# The Geography of a Woman



## Mrs_APBT_America (Jul 19, 2008)

*THE GEOGRAPHY OF A WOMAN*

Between 18 and 22, a woman is like Africa...half discovered,
half wild, fertile and naturally beautiful!

Between 23 and 30, a woman is like Europe...well developed
and open to trade, especially for someone with cash.

Between 31 and 35, a woman is like Spain...very hot, relaxed
and convinced of her own beauty.

Between 36 and 40, a woman is like Greece...gently aging but
still a warm and desirable place to visit.

Between 41 and 50, a woman is like Great Britain...with a
glorious and all conquering past.

Between 51 and 60, a woman is like Israel...has been
through war and doesn't make the same mistakes twice, takes care of business.

Between 61 and 70, a woman is like Canada...
self-preserving, but open to meeting new people.

After 70, she becomes Tibet...wildly beautiful, with a
mysterious past and the wisdom of the ages...only those with an adventurous spirit and a thirst for spiritual knowledge visit there.

*THE GEOGRAPHY OF A MAN*
Between 1 and 80, a man is like Iran ... ruled by nuts.


----------



## hell no they wont go (Oct 4, 2007)

GREAT i knew that the only spot a man carries his brains it drives me crazy sometimes!!!lol


----------



## LiiL_L0cz_Red_N0se (Sep 15, 2008)

LMFAO..... NIIICEEE


----------



## Mrs_APBT_America (Jul 19, 2008)

Haha, I got this in an email and just couldn't help myself.


----------



## FloorCandy (Feb 19, 2009)

Hahahahahahahahaha! Agreed!


----------



## Feari-Neko (Feb 16, 2009)

Between 61 and 70, a woman is like Canada...
self-preserving, but open to meeting new people.

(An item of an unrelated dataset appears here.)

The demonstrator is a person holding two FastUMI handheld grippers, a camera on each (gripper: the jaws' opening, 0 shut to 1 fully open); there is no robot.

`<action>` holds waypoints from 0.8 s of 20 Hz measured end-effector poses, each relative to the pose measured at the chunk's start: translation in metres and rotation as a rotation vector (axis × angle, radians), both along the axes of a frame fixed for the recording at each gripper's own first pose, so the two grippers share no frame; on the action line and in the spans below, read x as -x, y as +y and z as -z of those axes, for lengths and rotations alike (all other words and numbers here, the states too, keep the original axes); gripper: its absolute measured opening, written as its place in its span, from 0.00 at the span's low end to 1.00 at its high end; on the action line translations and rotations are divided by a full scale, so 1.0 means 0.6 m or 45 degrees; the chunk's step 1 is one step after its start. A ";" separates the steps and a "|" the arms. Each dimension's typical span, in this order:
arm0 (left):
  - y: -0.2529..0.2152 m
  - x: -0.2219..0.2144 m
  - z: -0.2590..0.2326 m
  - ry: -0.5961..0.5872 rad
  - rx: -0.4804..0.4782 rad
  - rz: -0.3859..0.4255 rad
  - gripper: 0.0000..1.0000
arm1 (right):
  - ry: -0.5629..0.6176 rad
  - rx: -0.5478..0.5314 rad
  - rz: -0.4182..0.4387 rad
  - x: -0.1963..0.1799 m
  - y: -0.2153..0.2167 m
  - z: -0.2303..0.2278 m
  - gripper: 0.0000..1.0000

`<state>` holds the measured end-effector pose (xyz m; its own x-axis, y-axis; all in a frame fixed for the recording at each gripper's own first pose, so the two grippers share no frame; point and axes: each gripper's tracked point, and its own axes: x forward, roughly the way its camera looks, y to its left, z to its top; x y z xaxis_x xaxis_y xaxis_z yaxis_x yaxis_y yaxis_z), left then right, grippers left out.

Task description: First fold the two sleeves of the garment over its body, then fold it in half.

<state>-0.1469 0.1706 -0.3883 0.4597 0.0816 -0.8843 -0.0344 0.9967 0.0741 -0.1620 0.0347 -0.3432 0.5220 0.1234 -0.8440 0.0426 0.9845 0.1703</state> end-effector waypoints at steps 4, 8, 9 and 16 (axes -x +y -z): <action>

is that a way to say that my country accept too much immigrants?


----------



## Bleu Clair (Jun 14, 2008)

Lol, ya'll are funny!

So true about the man's geography!


----------



## Mrs_APBT_America (Jul 19, 2008)

Lol, yep, men are just plain and simple and usually easy to figure out.


----------



## smokey_joe (Oct 14, 2005)

Just too dang funny! LOL


----------



## kruella23 (Mar 27, 2009)

haha thats hilarious....the geography of man is soo perfect : )


----------



## American_Pit13 (Apr 23, 2007)

HA! HAHAHA!


----------



## bluefamily (Aug 8, 2007)

*geography...*

NICE!!! LOVE IT!!:clap:


----------